**WHAT IS EXPECTED**
Which lines below include "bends"? Copy them all.
START RECORDS FOR THE EXERCISE
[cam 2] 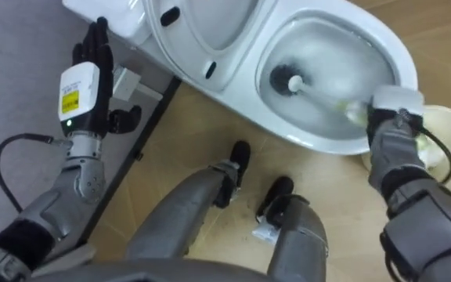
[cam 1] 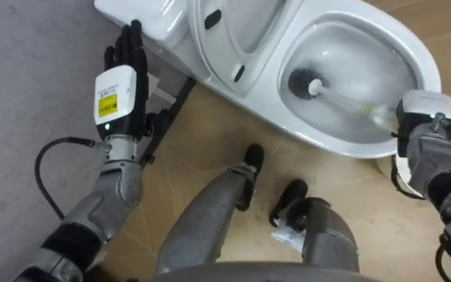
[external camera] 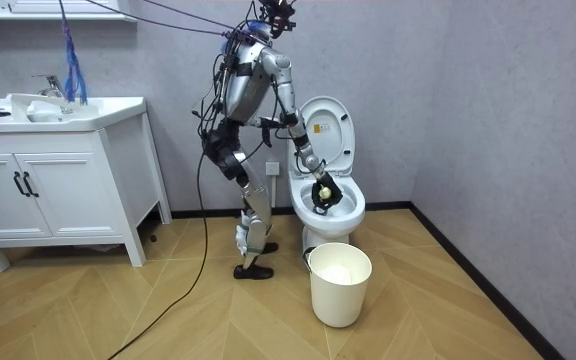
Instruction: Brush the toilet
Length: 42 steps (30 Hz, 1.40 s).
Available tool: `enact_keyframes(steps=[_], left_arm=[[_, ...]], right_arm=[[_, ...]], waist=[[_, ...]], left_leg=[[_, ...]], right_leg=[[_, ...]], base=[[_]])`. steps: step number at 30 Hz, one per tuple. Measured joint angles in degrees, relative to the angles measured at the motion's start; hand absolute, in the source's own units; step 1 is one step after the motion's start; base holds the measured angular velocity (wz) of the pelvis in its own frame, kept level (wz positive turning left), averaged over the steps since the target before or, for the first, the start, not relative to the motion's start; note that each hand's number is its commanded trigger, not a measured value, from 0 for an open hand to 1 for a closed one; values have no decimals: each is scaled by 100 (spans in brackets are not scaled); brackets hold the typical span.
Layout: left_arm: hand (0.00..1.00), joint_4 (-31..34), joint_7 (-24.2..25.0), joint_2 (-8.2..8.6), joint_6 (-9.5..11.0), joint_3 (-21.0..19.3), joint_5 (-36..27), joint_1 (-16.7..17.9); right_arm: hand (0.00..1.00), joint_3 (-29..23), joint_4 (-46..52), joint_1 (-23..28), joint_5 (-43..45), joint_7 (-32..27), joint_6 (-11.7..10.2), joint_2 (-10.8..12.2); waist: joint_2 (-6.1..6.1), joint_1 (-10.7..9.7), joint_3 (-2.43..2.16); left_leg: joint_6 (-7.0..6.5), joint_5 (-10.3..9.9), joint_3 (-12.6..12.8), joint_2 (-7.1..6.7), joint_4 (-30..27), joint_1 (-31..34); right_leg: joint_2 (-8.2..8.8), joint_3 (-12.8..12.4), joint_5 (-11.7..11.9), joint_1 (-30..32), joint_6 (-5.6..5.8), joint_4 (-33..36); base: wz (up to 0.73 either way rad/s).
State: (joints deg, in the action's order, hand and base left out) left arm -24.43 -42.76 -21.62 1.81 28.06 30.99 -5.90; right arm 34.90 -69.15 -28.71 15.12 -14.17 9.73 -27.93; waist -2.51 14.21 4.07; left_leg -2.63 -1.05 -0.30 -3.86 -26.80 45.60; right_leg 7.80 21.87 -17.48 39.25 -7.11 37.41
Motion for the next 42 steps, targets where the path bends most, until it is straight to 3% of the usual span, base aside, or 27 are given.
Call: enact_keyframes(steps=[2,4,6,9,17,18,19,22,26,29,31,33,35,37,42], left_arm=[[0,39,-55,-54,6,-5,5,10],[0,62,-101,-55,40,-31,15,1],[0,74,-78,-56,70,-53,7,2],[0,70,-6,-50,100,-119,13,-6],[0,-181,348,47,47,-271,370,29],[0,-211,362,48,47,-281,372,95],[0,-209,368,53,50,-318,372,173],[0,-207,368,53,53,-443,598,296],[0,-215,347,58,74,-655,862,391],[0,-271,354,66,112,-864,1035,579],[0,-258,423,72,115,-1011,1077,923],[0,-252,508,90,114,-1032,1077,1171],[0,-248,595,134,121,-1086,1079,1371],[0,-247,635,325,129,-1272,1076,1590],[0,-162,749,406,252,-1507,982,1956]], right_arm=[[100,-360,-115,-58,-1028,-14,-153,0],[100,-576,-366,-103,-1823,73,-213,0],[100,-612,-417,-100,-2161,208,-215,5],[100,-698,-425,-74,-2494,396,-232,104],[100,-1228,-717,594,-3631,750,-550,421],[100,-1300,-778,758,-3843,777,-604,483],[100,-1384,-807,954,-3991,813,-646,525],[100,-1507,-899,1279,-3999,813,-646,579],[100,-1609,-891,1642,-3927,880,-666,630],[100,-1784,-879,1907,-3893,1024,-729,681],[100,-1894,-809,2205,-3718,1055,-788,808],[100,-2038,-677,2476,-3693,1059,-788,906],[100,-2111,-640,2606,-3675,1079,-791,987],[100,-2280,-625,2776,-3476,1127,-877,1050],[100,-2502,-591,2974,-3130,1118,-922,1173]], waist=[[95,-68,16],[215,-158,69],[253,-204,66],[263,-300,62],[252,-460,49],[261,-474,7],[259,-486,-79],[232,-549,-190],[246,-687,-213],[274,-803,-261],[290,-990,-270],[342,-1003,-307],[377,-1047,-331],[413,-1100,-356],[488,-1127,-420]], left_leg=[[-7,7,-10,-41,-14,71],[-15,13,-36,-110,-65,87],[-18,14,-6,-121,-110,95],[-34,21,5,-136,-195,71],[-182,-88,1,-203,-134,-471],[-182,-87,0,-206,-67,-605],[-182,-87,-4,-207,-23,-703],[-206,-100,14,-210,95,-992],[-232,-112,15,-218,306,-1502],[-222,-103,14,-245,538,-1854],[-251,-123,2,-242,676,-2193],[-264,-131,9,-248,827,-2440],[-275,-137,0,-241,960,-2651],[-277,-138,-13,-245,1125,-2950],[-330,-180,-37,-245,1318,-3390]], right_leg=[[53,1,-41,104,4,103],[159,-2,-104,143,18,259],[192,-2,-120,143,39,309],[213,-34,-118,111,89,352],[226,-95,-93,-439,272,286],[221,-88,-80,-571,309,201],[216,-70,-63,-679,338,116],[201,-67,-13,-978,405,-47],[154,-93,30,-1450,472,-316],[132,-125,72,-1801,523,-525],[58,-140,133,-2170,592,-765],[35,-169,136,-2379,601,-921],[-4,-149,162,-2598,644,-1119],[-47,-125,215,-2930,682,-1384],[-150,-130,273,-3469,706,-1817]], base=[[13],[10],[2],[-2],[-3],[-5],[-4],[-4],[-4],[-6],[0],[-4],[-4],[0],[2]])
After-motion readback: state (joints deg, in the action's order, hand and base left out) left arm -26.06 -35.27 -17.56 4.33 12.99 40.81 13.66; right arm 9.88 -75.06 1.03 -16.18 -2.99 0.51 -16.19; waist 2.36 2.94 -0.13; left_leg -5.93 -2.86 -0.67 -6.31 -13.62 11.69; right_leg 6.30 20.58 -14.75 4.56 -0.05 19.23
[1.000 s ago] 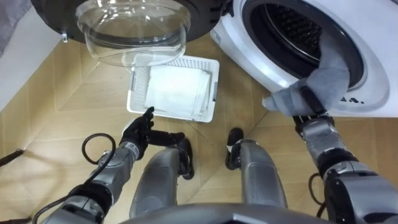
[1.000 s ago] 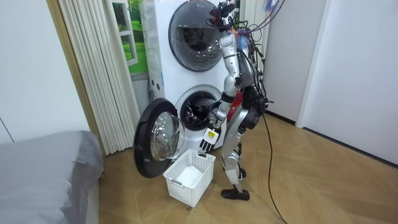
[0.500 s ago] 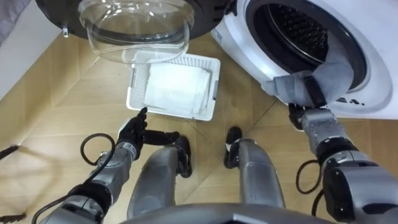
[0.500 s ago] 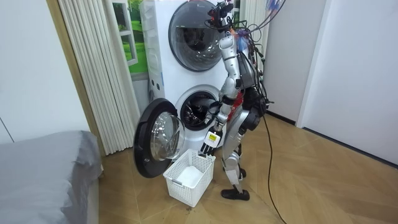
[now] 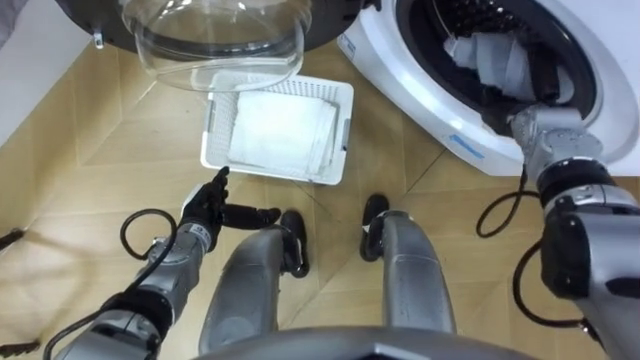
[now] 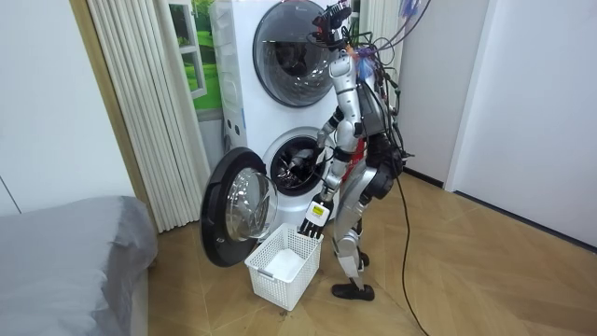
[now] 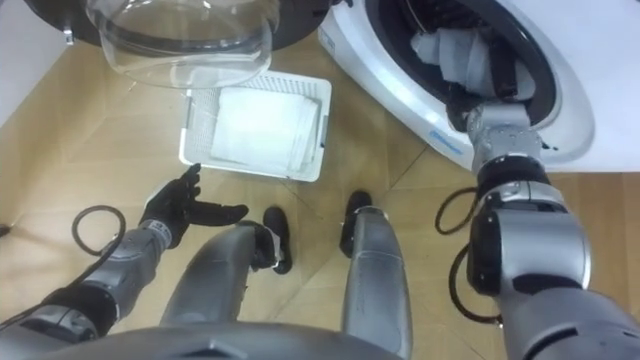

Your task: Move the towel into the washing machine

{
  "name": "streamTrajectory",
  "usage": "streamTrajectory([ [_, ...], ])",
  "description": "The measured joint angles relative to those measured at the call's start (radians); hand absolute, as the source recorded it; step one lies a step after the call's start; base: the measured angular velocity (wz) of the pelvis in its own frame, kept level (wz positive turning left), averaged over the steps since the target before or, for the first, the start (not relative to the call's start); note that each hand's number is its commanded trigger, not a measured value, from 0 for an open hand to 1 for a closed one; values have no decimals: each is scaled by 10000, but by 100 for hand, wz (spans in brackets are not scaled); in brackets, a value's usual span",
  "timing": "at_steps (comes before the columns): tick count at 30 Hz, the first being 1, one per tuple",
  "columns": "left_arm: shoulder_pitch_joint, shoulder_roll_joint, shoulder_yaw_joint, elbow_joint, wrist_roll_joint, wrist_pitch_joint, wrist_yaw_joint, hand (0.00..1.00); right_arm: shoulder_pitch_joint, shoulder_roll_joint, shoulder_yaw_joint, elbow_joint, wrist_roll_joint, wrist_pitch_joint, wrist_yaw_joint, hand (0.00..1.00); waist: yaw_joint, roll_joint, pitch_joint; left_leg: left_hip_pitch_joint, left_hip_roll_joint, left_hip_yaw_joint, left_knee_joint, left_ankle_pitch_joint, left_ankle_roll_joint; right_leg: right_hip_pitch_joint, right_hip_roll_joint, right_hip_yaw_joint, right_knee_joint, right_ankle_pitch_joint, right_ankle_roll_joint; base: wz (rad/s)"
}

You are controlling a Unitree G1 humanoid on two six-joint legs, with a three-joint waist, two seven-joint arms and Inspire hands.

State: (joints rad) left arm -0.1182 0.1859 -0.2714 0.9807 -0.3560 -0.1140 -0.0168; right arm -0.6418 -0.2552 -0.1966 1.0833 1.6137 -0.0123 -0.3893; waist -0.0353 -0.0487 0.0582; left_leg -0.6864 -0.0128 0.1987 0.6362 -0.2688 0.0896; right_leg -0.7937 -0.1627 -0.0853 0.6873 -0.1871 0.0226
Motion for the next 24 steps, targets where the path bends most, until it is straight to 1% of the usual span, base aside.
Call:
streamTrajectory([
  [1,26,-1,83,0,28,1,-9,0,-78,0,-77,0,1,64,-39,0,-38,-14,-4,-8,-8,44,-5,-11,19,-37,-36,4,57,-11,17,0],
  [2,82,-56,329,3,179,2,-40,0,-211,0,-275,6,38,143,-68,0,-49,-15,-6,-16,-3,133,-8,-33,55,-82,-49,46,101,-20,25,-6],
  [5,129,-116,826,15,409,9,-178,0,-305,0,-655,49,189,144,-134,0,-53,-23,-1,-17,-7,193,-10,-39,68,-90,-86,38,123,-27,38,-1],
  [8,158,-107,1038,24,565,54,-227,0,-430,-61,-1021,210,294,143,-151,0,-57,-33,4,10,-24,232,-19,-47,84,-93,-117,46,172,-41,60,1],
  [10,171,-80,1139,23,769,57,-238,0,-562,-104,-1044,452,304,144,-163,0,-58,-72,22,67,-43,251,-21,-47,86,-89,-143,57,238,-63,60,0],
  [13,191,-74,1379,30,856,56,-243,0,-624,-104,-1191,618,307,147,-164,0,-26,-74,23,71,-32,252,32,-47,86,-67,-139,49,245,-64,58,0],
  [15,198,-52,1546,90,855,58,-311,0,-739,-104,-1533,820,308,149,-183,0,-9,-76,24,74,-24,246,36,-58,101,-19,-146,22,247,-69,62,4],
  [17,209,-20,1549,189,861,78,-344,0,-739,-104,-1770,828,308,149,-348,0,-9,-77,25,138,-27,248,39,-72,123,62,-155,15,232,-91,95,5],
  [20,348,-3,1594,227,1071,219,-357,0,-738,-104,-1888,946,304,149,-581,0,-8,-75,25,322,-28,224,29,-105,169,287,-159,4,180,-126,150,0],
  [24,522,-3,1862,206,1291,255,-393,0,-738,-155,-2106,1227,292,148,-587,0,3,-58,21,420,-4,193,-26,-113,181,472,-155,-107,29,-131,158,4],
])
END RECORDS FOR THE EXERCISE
**TASK SOLUTION**
Motion for the next 42 steps, targets where the path bends most, until it is straight to 3% of the usual span, base aside, or 27 are given.
Motion for the next 24 steps, targets where the path bends most, until it is straight to 1% of the usual span, base aside.

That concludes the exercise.